[Records from a data collection]

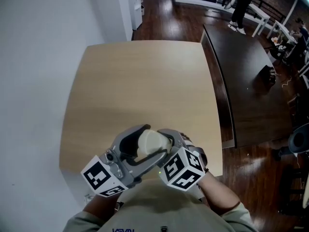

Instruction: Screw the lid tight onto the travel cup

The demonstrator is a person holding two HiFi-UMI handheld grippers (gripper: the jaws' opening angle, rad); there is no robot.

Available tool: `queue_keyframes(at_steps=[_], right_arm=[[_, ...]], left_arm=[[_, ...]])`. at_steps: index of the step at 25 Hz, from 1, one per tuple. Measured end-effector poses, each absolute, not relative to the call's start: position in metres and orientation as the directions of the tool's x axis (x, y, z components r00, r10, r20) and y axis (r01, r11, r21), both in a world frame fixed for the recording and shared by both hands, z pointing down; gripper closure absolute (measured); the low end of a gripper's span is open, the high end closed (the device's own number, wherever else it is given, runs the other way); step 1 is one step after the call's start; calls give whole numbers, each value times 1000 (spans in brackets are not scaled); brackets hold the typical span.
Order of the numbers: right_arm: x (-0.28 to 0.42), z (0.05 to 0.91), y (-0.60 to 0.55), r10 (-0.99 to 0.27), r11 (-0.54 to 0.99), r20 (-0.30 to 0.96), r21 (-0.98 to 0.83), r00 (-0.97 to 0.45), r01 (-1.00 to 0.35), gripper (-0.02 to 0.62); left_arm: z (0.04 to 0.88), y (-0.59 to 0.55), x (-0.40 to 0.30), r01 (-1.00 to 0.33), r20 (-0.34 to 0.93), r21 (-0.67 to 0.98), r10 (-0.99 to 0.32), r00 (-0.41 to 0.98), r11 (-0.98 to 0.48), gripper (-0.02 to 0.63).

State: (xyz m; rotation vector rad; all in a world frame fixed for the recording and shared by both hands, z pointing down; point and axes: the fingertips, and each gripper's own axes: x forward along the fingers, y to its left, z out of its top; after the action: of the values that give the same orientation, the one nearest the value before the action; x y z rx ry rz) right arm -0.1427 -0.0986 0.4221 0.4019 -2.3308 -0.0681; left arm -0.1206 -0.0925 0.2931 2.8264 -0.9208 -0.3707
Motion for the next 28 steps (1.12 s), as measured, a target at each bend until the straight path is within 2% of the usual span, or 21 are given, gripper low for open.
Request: queue_keyframes(at_steps=[3, 12, 19, 26, 28], right_arm=[[-143, 422, -93, -269, 962, 684, 150, -678, -229, 295], [-141, 430, -74, -110, 994, 704, 63, -702, -92, 295], [-145, 442, -69, -38, 997, 625, -25, -780, -69, 295], [-139, 459, -23, 246, 968, 548, -178, -800, 176, 295], [-136, 462, -20, 275, 960, 525, -198, -805, 198, 295]], left_arm=[[293, -91, -120, -538, -177, 195, -569, 803, -820, 301], [299, -84, -109, -384, -138, 157, -406, 904, -910, 304], [314, -86, -95, -344, -96, 152, -360, 928, -927, 301], [334, -58, -75, -81, -8, 187, -83, 996, -979, 304], [341, -60, -73, -57, -14, 195, -61, 998, -979, 304]])
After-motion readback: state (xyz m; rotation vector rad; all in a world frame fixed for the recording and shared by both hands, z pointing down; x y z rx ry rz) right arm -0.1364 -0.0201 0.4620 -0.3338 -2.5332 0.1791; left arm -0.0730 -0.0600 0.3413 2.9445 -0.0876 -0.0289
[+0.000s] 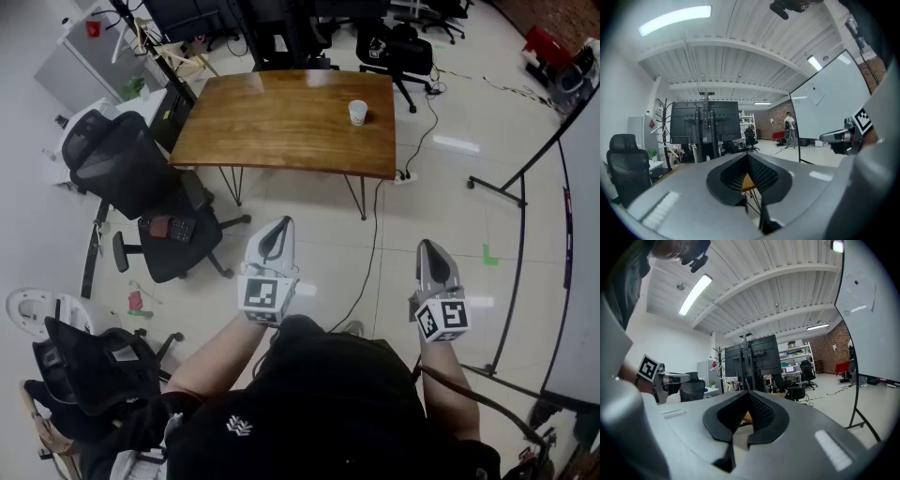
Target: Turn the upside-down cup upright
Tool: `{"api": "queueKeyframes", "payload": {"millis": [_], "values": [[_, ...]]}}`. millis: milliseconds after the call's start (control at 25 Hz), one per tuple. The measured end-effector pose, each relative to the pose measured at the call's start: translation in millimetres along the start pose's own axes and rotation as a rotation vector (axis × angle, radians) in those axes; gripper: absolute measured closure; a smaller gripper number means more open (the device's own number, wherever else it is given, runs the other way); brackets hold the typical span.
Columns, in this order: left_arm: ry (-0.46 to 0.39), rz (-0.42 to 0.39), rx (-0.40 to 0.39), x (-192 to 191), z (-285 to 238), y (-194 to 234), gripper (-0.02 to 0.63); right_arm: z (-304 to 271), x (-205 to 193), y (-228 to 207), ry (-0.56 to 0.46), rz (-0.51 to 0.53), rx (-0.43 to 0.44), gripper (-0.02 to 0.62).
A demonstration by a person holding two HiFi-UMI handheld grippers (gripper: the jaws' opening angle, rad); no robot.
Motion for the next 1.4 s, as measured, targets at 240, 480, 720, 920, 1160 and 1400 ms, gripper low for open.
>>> {"api": "queueKeyframes", "payload": {"millis": [240,480,720,920,1160,1400], "values": [[0.028,-0.002,-0.008,-3.7,-28.7,-12.7,0.606,-25.3,-15.9,-26.3,0.015,-0.06,-0.001,0.594],[0.025,-0.005,-0.062,-9.5,-93.1,-5.9,0.606,-68.6,-22.5,-50.3,0.012,-0.055,-0.001,0.594],[0.009,-0.003,-0.114,-8.8,-213.4,37.5,0.606,-145.8,-22.4,-96.9,0.024,-0.021,-0.072,0.594],[-0.014,-0.017,-0.174,34.8,-315.9,69.8,0.606,-239.1,-4.4,-128.6,0.062,0.011,-0.088,0.594],[0.003,-0.009,-0.254,52.7,-399.2,92.8,0.606,-342.1,-2.9,-145.7,0.159,0.077,-0.05,0.594],[0.042,0.056,-0.26,40.2,-434.3,94.9,0.606,-389.3,-4.6,-166.8,0.246,0.068,0.062,0.592]]}}
Point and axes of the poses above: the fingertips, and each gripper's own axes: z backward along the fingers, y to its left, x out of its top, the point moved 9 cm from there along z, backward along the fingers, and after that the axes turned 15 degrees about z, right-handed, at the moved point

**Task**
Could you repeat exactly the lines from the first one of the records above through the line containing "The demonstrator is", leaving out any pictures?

**Result for this exercise**
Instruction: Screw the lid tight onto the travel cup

The demonstrator is a person holding two HiFi-UMI handheld grippers (gripper: the jaws' opening angle, rad); there is no robot.

That makes the output complete.